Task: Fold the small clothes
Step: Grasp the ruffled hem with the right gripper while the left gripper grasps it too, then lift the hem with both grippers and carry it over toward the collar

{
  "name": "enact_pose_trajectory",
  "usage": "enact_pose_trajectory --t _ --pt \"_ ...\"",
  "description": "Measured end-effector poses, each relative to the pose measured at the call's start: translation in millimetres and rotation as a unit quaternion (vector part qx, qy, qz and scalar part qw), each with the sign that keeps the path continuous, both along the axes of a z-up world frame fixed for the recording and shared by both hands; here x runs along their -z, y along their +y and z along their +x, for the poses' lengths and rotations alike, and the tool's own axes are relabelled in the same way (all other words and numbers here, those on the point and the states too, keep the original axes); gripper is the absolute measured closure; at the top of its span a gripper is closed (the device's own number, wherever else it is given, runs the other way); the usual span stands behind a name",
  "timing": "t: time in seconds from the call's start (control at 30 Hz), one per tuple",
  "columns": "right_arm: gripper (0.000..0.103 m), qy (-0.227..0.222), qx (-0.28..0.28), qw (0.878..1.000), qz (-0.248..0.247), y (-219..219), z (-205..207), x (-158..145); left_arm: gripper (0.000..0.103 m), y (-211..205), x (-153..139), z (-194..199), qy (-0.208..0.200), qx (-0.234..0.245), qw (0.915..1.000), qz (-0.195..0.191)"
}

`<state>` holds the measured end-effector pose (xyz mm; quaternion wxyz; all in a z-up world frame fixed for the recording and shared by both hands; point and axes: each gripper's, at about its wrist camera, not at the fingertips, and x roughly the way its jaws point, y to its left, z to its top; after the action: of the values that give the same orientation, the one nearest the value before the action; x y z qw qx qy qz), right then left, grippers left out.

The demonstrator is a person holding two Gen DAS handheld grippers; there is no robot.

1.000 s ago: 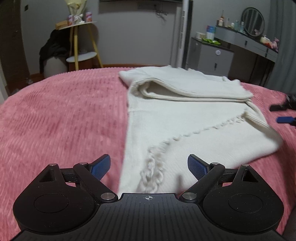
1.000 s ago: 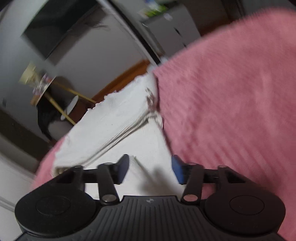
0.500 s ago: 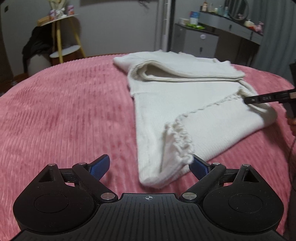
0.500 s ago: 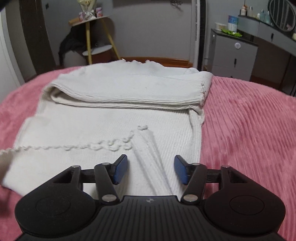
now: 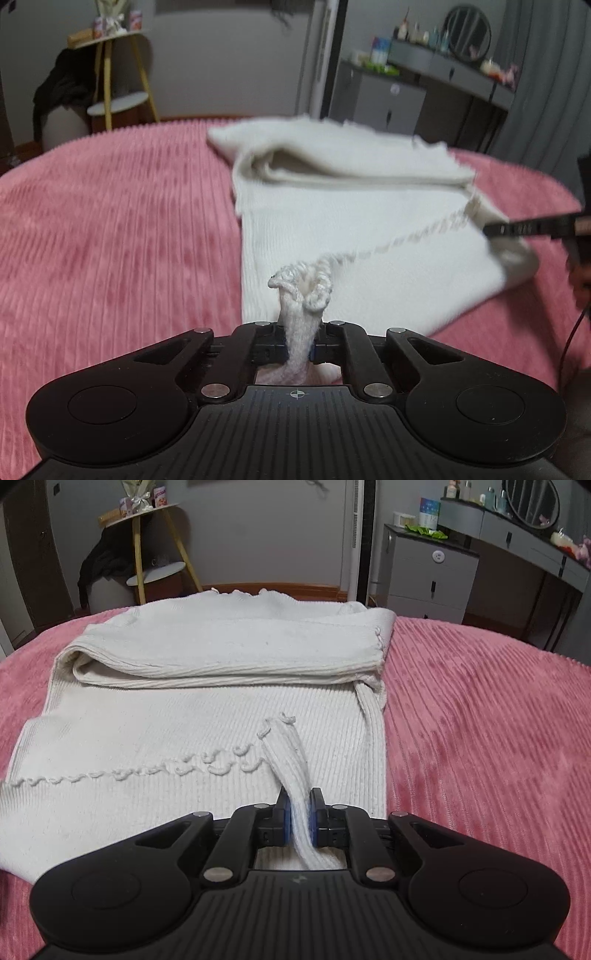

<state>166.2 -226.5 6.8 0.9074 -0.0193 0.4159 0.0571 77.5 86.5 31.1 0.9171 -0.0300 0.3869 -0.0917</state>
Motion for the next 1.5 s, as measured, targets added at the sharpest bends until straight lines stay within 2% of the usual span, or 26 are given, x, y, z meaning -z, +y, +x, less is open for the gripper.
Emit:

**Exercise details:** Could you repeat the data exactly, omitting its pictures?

**Finished exercise:**
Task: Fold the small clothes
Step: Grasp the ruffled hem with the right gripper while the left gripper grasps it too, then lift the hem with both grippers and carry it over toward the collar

{
  "name": "enact_pose_trajectory",
  "usage": "enact_pose_trajectory --t _ --pt \"_ ...\"",
  "description": "Measured end-effector poses, each relative to the pose measured at the call's start: translation in millimetres and rotation as a unit quaternion (vector part qx, qy, qz and scalar part qw), each with the sign that keeps the path continuous, both along the axes of a z-up world frame fixed for the recording and shared by both hands; here x runs along their -z, y along their +y and z along their +x, for the poses' lengths and rotations alike, and the tool's own axes are relabelled in the same way (all other words and numbers here, those on the point and the states too, keep the original axes); gripper is the absolute measured closure; at the top of its span a gripper is closed (the device's own number, wherever else it is given, runs the other way); the usual span stands behind a name",
  "timing": "t: time in seconds from the call's start (control at 30 Hz), one per tuple",
  "columns": "right_arm: gripper (0.000..0.103 m), qy (-0.227..0.222), qx (-0.28..0.28), qw (0.878..1.000), qz (-0.248..0.247), y (-219..219), z (-205..207), x (-158..145); left_arm: gripper (0.000..0.103 m), y (-211..205), x (-153..139), z (-194..199), qy (-0.208..0.200), qx (-0.234..0.245), qw (0.915..1.000), qz (-0.195..0.191)"
}

`<state>` holds the measured end-effector pose (xyz mm; quaternion wxyz; all in a z-up world frame fixed for the recording and shared by both hands; point and axes: each gripper's, at about its wrist camera, not at the fingertips, and x roughly the way its jaws point, y to its left, z to its top; after the action: of the values that give the same orientation, the one nearest the value before the action; x y z qw qx qy qz), right then left, grippers left out.

The demonstrator is a person holding two Gen DAS handheld grippers; there is no robot.

1.000 s ago: 
1.000 s ago: 
0.500 s ago: 
0.500 s ago: 
now: 

<state>166.2 -226.5 6.8 0.9074 -0.0193 0.4159 0.0571 77.5 86.5 31.1 0.9171 -0.0300 0.3869 -0.0917</state>
Motion for the next 1.5 s, as measured, targets added at the sharpest bends until straight lines stay within 2% of the usual span, or 26 are given, x, y, z meaning -z, +y, +x, less is open for the gripper.
Emit:

No further response is needed.